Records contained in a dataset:

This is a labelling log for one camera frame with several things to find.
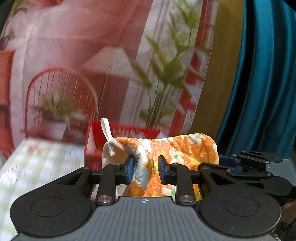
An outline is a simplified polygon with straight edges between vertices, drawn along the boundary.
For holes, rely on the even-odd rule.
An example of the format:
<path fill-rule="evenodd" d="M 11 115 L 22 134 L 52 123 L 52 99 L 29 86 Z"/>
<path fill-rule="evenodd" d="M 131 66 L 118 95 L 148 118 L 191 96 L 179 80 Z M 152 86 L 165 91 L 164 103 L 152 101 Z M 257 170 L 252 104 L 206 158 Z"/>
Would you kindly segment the orange floral oven mitt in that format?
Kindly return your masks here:
<path fill-rule="evenodd" d="M 122 164 L 128 155 L 133 155 L 136 161 L 131 183 L 118 185 L 116 188 L 118 196 L 174 197 L 175 186 L 161 183 L 158 171 L 159 156 L 164 156 L 168 164 L 185 165 L 195 171 L 202 162 L 219 163 L 216 143 L 210 136 L 203 133 L 152 140 L 130 137 L 114 138 L 108 119 L 102 118 L 100 124 L 107 140 L 102 151 L 102 166 Z"/>

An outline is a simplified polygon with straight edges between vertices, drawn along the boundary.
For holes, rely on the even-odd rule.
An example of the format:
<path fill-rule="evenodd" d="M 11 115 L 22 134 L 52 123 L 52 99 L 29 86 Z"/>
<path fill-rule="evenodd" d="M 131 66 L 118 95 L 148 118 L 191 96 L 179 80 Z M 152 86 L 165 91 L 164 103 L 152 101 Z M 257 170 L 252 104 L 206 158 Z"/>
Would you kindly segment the printed room scene backdrop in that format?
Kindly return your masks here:
<path fill-rule="evenodd" d="M 1 151 L 89 123 L 192 128 L 218 1 L 1 1 Z"/>

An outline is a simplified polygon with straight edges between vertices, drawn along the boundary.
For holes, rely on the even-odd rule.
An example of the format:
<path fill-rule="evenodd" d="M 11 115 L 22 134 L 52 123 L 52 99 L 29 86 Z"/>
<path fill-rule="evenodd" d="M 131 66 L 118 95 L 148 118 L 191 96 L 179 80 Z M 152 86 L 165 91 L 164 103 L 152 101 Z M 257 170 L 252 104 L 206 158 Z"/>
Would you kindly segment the red strawberry cardboard box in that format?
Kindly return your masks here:
<path fill-rule="evenodd" d="M 127 126 L 111 122 L 110 130 L 113 137 L 148 138 L 154 139 L 161 136 L 161 130 L 141 126 Z M 103 134 L 100 121 L 89 124 L 84 148 L 84 165 L 93 170 L 100 170 L 102 166 L 102 150 L 107 142 Z"/>

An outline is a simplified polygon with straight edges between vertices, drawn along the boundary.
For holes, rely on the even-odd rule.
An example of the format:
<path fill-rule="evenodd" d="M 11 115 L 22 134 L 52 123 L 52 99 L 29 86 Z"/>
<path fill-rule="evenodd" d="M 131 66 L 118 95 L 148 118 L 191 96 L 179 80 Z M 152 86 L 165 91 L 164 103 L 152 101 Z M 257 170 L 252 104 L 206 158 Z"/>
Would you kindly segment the green checked tablecloth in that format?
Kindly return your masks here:
<path fill-rule="evenodd" d="M 21 195 L 84 166 L 84 146 L 27 138 L 1 168 L 1 240 L 16 230 L 10 208 Z"/>

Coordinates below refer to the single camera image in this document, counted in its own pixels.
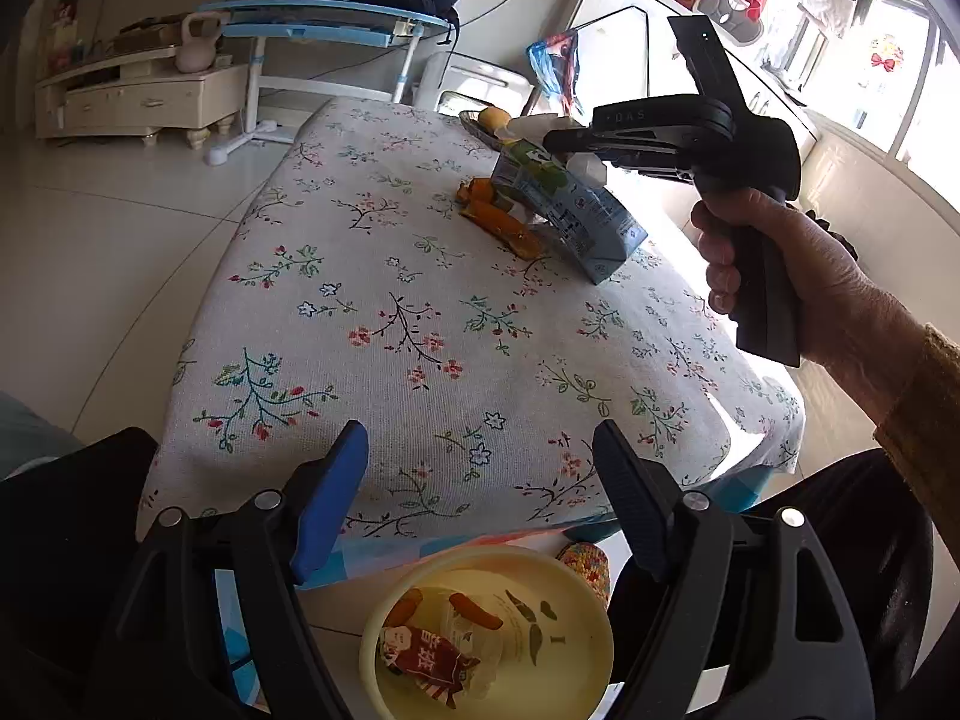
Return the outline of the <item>person's right hand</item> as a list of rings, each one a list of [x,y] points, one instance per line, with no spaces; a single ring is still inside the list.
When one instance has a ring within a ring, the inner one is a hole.
[[[862,273],[848,250],[799,211],[753,188],[709,193],[692,211],[708,262],[708,302],[732,314],[742,291],[732,234],[753,227],[781,250],[799,298],[799,351],[825,367],[874,424],[889,416],[913,377],[926,330],[889,291]]]

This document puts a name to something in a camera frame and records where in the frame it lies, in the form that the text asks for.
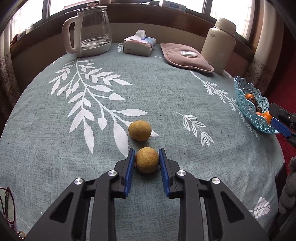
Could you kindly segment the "grey gloved hand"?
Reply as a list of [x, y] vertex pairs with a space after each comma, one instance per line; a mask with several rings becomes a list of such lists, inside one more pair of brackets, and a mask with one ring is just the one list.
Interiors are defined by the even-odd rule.
[[286, 183], [283, 187], [279, 202], [278, 209], [281, 215], [287, 213], [289, 209], [295, 206], [295, 189], [296, 189], [296, 172], [295, 172], [295, 157], [292, 157], [288, 165], [290, 173], [287, 176]]

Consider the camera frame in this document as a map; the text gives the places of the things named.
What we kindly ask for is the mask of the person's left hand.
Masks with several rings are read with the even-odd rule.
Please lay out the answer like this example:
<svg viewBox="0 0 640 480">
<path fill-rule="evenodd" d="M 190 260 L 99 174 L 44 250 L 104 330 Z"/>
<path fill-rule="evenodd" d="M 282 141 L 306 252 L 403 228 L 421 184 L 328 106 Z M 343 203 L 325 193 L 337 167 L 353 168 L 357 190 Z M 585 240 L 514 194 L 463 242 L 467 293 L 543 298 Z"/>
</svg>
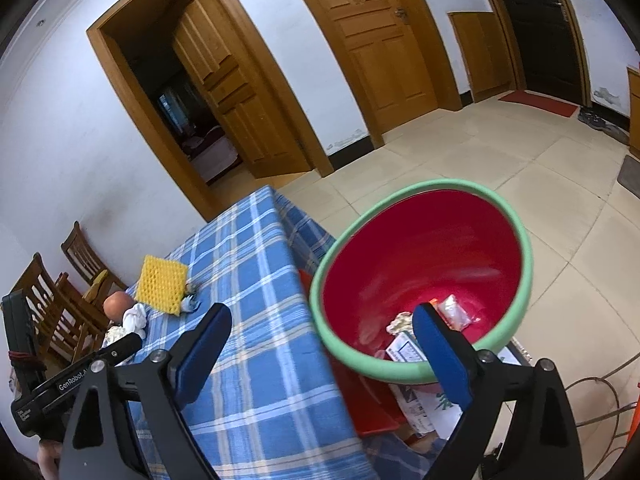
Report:
<svg viewBox="0 0 640 480">
<path fill-rule="evenodd" d="M 52 440 L 40 440 L 37 452 L 37 462 L 44 480 L 58 480 L 60 478 L 60 459 L 62 444 Z"/>
</svg>

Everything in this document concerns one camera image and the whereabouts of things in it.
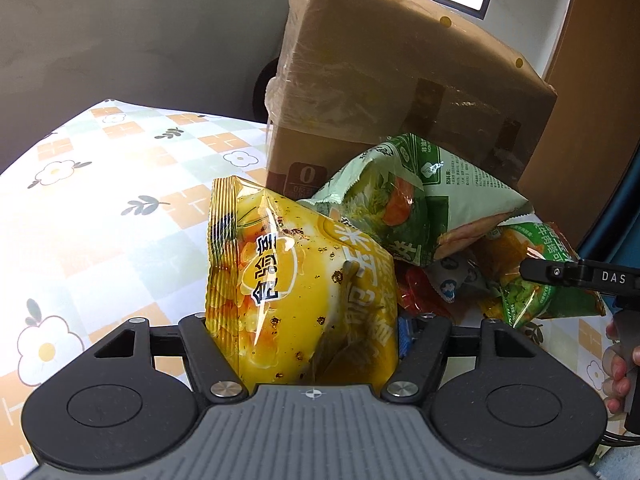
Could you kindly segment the person's right hand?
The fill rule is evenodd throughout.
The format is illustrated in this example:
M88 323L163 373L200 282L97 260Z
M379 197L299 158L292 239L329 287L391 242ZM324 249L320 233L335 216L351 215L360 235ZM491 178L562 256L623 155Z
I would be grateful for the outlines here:
M632 365L622 356L620 350L620 335L614 322L606 326L606 336L612 344L605 350L602 356L602 368L605 372L605 381L602 384L604 404L613 415L629 413L632 402L628 396L634 396L636 392L636 376L629 377L639 370L639 347L632 352Z

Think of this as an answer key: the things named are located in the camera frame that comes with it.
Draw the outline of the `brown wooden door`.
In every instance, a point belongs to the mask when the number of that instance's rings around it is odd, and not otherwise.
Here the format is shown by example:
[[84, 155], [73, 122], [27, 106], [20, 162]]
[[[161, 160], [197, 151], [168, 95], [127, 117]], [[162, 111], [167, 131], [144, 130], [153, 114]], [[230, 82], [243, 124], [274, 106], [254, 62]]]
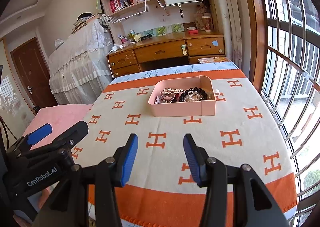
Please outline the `brown wooden door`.
[[49, 71], [34, 37], [11, 51], [19, 79], [33, 105], [39, 109], [57, 105], [49, 86]]

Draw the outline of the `red small box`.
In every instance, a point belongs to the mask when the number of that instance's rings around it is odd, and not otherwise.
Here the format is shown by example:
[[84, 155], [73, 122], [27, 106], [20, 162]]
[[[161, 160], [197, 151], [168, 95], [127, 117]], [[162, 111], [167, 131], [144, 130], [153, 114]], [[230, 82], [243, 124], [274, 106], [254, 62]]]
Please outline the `red small box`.
[[198, 29], [192, 29], [188, 31], [189, 34], [198, 34], [199, 30]]

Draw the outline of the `white power adapter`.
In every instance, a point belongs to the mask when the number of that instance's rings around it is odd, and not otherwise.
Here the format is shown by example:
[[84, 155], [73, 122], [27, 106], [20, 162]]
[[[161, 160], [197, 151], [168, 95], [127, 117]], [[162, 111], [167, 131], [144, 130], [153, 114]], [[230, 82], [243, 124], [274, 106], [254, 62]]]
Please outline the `white power adapter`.
[[123, 45], [114, 44], [114, 46], [112, 47], [112, 51], [116, 52], [118, 50], [122, 50], [123, 48]]

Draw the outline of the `pink smart watch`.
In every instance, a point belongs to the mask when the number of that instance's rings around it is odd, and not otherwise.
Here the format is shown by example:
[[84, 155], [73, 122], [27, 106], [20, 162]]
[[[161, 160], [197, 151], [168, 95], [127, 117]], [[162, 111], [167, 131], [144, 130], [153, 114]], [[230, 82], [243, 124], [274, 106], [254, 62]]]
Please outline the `pink smart watch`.
[[167, 104], [167, 103], [175, 103], [177, 101], [177, 97], [175, 94], [160, 94], [155, 98], [155, 104]]

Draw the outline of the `light blue bed sheet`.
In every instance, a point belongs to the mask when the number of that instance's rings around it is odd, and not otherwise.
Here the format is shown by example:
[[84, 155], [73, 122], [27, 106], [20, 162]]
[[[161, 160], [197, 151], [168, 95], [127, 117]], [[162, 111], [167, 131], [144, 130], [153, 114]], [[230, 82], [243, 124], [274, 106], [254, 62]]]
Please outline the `light blue bed sheet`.
[[129, 81], [135, 81], [138, 79], [152, 78], [166, 75], [183, 74], [189, 72], [202, 72], [202, 71], [217, 71], [217, 70], [237, 70], [238, 67], [233, 62], [222, 63], [205, 63], [205, 64], [189, 64], [183, 66], [175, 66], [170, 68], [155, 69], [151, 71], [138, 72], [130, 75], [123, 75], [110, 83], [117, 84]]

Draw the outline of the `floral curtain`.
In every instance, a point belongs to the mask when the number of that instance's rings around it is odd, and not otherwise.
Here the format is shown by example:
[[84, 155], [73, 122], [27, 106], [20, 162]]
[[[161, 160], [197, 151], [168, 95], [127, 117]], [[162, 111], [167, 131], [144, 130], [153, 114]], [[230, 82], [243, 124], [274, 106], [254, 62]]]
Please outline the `floral curtain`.
[[224, 35], [225, 55], [249, 76], [251, 29], [247, 0], [213, 0], [215, 29]]

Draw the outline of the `pink jewelry tray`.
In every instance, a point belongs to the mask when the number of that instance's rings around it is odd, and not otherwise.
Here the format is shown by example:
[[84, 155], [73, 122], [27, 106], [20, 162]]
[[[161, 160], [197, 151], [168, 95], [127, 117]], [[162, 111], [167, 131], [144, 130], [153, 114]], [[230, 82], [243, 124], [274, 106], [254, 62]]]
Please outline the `pink jewelry tray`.
[[[164, 88], [184, 91], [177, 94], [175, 103], [155, 104], [155, 98]], [[214, 116], [216, 98], [212, 81], [207, 76], [166, 79], [156, 84], [148, 100], [155, 117]]]

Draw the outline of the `orange beige H-pattern blanket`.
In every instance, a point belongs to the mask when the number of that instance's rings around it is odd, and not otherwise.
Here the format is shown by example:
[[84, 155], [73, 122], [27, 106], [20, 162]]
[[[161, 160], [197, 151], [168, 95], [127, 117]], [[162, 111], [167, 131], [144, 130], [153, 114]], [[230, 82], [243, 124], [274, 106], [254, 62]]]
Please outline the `orange beige H-pattern blanket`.
[[280, 130], [241, 70], [116, 78], [72, 148], [97, 226], [286, 226]]

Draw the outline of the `orange magazine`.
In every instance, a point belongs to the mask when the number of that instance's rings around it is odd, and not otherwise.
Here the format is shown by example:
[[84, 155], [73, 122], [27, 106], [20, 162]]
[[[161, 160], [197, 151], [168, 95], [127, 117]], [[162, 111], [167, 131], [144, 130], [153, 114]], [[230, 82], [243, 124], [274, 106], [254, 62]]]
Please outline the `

TASK STATEMENT ::
Please copy the lines above exactly, starting at the line that holds "This document puts" and ending at the line that holds "190 260 L 99"; include both, but no pictures.

YOUR SOLUTION ::
This document puts a name to something in a camera frame and records where in the frame it lies, in the form that the text asks for.
Could you kindly segment the "grey gloved hand"?
Reply as a list of [x, y] vertex pairs with a space after each comma, one instance per line; a mask with several rings becomes a list of such lists, inside one more pair of brackets, and a mask with one ring is just the one list.
Interiors are defined by the even-odd rule.
[[286, 183], [283, 187], [279, 202], [278, 209], [281, 215], [287, 213], [289, 209], [295, 206], [295, 189], [296, 189], [296, 172], [295, 172], [295, 157], [292, 157], [288, 165], [290, 173], [287, 176]]

Consider the camera frame in this document as a map; the text gives the places of the things named.
What we kindly ask for is the mask of the person's left hand.
Masks with several rings are read with the even-odd rule.
Please lay out the answer like this example:
<svg viewBox="0 0 640 480">
<path fill-rule="evenodd" d="M 190 260 L 99 174 L 44 250 L 104 330 Z"/>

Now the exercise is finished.